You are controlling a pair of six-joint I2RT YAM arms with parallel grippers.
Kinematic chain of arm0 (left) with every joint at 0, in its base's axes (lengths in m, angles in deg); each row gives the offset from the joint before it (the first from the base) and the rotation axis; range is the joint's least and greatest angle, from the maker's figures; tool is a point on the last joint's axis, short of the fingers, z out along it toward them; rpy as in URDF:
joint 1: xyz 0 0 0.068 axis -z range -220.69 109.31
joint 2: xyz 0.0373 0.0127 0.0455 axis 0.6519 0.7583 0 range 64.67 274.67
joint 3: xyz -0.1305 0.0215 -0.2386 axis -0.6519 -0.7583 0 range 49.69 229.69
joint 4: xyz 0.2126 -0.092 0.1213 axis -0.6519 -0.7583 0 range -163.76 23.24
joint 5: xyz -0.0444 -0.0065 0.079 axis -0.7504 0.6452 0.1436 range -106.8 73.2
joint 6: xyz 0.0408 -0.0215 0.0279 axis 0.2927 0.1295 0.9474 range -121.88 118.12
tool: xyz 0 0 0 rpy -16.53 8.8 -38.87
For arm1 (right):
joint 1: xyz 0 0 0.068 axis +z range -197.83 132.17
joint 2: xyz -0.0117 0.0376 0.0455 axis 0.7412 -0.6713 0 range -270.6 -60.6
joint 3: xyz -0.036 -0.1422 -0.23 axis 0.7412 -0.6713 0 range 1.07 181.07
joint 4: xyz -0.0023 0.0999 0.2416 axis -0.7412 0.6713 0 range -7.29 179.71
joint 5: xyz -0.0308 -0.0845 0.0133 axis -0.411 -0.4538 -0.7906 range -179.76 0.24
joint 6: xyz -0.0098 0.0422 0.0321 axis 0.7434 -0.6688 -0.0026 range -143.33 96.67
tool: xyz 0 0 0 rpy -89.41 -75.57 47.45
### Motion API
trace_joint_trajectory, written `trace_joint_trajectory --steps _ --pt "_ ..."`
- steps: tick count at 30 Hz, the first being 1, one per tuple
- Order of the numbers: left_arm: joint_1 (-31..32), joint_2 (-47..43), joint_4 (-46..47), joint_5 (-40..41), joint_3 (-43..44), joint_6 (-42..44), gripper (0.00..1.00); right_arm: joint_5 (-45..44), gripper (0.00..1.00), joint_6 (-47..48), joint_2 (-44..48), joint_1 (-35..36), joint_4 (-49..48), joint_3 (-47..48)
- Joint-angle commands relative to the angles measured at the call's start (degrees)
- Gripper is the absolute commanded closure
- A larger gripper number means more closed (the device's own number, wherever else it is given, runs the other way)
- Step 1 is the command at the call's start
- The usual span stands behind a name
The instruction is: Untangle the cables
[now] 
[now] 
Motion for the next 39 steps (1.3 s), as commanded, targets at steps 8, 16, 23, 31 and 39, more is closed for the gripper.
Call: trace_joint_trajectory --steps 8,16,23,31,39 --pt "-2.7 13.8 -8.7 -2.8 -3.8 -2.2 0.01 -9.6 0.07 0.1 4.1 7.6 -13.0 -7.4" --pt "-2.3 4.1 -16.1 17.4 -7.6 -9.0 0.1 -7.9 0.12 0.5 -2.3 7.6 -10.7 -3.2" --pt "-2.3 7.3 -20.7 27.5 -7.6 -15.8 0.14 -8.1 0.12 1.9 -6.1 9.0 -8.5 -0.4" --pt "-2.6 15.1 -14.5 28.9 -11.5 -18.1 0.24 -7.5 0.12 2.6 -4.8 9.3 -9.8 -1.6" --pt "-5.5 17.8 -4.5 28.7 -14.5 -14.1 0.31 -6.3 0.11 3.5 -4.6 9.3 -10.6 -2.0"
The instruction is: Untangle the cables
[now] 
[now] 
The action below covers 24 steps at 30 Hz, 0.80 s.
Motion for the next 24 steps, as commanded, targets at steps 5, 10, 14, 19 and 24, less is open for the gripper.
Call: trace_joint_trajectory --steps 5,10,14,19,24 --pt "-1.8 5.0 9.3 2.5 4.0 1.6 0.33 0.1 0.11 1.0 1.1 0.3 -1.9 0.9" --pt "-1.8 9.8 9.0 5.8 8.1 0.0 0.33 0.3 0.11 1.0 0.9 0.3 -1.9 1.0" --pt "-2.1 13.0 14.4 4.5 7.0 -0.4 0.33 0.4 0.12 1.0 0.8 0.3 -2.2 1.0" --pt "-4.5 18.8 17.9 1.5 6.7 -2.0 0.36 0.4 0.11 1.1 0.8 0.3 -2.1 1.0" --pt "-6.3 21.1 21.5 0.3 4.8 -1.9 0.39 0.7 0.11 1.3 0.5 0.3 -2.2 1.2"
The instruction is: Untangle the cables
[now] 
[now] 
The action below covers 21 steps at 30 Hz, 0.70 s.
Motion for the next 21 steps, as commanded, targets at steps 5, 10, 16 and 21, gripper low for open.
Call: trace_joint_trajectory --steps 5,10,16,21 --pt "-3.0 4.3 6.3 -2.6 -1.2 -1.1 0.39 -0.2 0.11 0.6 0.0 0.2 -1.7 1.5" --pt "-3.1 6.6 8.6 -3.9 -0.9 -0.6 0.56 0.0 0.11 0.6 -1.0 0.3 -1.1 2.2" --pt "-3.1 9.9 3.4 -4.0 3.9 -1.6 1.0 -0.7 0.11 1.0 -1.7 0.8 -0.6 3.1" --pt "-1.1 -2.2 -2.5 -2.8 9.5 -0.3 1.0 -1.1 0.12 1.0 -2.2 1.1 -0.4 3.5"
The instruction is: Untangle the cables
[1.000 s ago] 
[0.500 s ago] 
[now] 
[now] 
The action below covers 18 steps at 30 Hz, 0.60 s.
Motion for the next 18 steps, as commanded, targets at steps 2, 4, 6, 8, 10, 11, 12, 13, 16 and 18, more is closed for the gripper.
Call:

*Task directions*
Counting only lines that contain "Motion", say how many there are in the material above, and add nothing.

*Solution for this exercise*
5